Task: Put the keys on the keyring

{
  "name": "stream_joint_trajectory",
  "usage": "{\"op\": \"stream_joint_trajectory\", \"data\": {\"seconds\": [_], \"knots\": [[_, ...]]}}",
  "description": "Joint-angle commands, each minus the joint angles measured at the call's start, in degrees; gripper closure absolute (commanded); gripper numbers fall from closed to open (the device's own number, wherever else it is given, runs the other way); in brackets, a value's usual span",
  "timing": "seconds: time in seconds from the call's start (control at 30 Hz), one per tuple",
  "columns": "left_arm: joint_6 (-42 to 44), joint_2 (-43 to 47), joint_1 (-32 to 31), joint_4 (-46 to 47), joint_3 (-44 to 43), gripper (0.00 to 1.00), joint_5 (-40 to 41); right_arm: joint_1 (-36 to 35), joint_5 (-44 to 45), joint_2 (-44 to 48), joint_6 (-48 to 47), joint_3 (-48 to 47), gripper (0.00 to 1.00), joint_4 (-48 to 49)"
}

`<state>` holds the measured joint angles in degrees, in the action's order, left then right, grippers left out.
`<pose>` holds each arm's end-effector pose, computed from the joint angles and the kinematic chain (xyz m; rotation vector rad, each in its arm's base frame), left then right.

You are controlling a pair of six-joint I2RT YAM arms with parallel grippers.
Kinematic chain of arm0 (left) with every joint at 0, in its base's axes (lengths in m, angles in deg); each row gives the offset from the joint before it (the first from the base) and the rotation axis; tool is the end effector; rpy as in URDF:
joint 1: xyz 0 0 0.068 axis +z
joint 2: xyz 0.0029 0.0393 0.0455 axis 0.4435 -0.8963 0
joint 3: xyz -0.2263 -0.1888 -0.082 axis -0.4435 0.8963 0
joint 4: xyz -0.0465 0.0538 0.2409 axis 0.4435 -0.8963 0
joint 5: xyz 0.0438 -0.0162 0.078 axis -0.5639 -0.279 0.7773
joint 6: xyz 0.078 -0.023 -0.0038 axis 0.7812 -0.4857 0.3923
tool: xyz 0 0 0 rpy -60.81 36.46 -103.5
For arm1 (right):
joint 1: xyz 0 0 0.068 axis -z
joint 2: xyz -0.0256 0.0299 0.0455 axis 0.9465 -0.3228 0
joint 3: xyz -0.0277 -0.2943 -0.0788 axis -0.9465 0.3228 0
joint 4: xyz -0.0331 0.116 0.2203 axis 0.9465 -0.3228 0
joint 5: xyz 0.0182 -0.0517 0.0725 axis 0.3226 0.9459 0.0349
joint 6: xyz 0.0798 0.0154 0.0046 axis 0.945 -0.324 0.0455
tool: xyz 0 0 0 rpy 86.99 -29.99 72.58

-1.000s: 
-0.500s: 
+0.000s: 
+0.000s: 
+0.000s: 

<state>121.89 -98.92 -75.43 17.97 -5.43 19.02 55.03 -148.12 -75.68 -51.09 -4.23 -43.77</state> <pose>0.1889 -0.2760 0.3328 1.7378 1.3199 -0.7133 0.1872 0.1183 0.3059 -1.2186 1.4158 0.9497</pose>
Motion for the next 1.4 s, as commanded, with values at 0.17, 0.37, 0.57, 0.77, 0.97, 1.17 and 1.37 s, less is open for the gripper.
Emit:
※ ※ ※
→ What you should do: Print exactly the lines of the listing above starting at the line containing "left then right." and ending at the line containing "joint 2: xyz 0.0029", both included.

→ Response for this exercise:
`<pose>` holds each arm's end-effector pose, computed from the joint angles and the kinematic chain (xyz m; rotation vector rad, each in its arm's base frame), left then right.

You are controlling a pair of six-joint I2RT YAM arms with parallel grippers.
Kinematic chain of arm0 (left) with every joint at 0, in its base's axes (lengths in m, angles in deg); each row gives the offset from the joint before it (the first from the base) and the rotation axis; tool is the end effector; rpy as in URDF:
joint 1: xyz 0 0 0.068 axis +z
joint 2: xyz 0.0029 0.0393 0.0455 axis 0.4435 -0.8963 0

The exercise contains no remaining tasks.